Leeuwenhoek Lecture: Soil metabolism

Abstract

It is a signal honour to be invited to give the Leeuwenhoek Lecture, and I would like to thank the authorities of the Royal Society for their invitation to me to give this lecture on the chemical aspects of soil microbiology. Leeuwenhoek clearly perceived from his pioneer work that a vast world of micro-organisms lies in the soil. The importance of its study, both in the purely scientific domain and in the practical fields of agriculture and medicine, is only now being realized. I will try in this lecture to give a short description of some recent studies of the chemical aspects of soil microbiology with a few observations on their practical implications. Some conception of the enormous population of micro-organisms in soil is provided by the fact that there may be as many as 5000 million bacteria per gram of soil.
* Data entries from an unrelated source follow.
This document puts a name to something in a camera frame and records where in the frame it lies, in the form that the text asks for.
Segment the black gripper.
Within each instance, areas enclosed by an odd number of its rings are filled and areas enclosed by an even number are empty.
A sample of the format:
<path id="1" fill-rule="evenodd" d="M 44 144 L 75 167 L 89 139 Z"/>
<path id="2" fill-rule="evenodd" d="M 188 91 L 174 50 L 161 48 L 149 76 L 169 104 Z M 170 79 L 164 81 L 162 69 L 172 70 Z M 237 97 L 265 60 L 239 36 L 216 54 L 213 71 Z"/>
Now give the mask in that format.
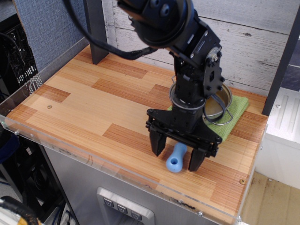
<path id="1" fill-rule="evenodd" d="M 222 138 L 212 131 L 202 119 L 202 110 L 194 113 L 174 107 L 172 110 L 148 109 L 146 128 L 150 132 L 152 152 L 158 157 L 169 137 L 193 147 L 189 171 L 196 172 L 205 157 L 215 157 Z"/>

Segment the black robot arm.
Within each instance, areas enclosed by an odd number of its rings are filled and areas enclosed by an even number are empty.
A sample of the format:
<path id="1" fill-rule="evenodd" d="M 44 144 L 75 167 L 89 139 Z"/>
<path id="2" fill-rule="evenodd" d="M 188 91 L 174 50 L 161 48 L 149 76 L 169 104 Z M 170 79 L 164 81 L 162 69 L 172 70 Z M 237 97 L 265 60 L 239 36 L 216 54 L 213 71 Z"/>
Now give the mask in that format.
<path id="1" fill-rule="evenodd" d="M 120 0 L 139 38 L 152 48 L 167 49 L 174 58 L 176 82 L 171 86 L 170 111 L 149 109 L 146 126 L 155 155 L 167 138 L 193 148 L 189 170 L 196 171 L 205 158 L 215 156 L 222 138 L 206 126 L 207 99 L 222 89 L 221 45 L 210 27 L 198 17 L 190 0 Z"/>

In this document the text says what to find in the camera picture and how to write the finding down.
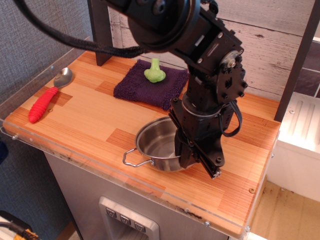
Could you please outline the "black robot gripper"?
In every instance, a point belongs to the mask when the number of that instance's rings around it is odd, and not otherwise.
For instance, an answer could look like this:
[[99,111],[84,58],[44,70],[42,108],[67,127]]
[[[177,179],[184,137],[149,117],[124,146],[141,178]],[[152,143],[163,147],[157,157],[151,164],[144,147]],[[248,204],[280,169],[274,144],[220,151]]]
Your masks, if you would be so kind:
[[212,111],[198,111],[178,98],[170,101],[169,117],[177,127],[174,137],[175,155],[183,169],[201,163],[211,179],[221,175],[225,164],[221,138],[233,137],[226,132],[234,114],[234,102]]

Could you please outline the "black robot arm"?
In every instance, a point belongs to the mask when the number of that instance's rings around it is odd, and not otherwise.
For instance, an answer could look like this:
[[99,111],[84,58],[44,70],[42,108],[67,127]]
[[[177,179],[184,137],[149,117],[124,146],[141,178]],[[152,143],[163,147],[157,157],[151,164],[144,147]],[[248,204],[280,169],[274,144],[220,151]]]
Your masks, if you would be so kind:
[[239,132],[227,128],[232,116],[242,119],[237,98],[248,86],[241,41],[199,0],[109,0],[107,5],[127,17],[144,53],[169,52],[187,64],[187,90],[170,102],[175,153],[183,168],[200,162],[211,178],[218,177],[225,163],[221,137]]

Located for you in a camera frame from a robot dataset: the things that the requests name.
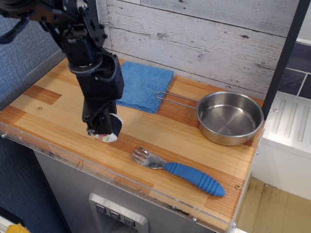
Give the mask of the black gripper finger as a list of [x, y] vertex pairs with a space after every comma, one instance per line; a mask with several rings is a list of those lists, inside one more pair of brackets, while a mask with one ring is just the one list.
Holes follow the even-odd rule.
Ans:
[[83, 113], [82, 113], [82, 121], [87, 124], [87, 133], [89, 135], [94, 134], [94, 125], [93, 125], [93, 119], [95, 118], [95, 114], [99, 110], [101, 106], [104, 104], [111, 102], [106, 101], [105, 99], [84, 99], [83, 104]]
[[94, 134], [111, 134], [113, 132], [111, 114], [116, 113], [117, 107], [114, 100], [101, 106], [93, 119]]

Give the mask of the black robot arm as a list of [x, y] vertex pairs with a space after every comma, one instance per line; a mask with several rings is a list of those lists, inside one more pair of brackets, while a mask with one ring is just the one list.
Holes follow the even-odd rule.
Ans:
[[3, 0], [0, 13], [18, 23], [0, 41], [10, 43], [29, 21], [37, 21], [49, 32], [68, 59], [76, 75], [84, 105], [82, 120], [87, 133], [118, 136], [122, 120], [116, 100], [123, 94], [124, 81], [118, 57], [103, 48], [107, 37], [98, 20], [93, 0]]

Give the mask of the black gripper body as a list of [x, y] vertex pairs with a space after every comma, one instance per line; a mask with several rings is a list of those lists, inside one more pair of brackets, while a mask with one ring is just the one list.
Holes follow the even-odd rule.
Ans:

This corresponds to a weight of over 4 tons of bacterial substance per acre of soil. The numbers of bacteria fluctuate very greatly depending on availability of food supply, moisture, aeration conditions, temperature, hydrogen-ion concentration of the soil, and other factors. Protozoa may reach figures of the order of 1 million per gram of soil and algae may exceed a hundred thousand per gram. Actinomycetes and fungi, the exact numbers of which are difficult to estimate, may have a combined weight in the soil equal to that of the bacteria. Kluyver (1953) makes a comment in his recent Leeuwenhoek Lecture that the weight of microbial protoplasm on earth surpasses that of animal protoplasm by almost twenty times. It is obvious, therefore, that in dealing with the subject of soil metabolism we are dealing with the metabolism of vast numbers of living cells, greatly exceeding the number of cells found in animal life. The organisms of soil do not develop in an unrestricted chaotic manner. They are, on the other hand, greatly dependent on each other, sharing many factors in common. Soil may be considered to be a complex biological system in which hosts of organisms compete with each other often for a limited supply of nutritional material. They exercise profound effects on each others’ development and chemical activities, and they establish between themselves a dynamic equilibrium which continually changes with the changes in the physical and chemical environment of the soil.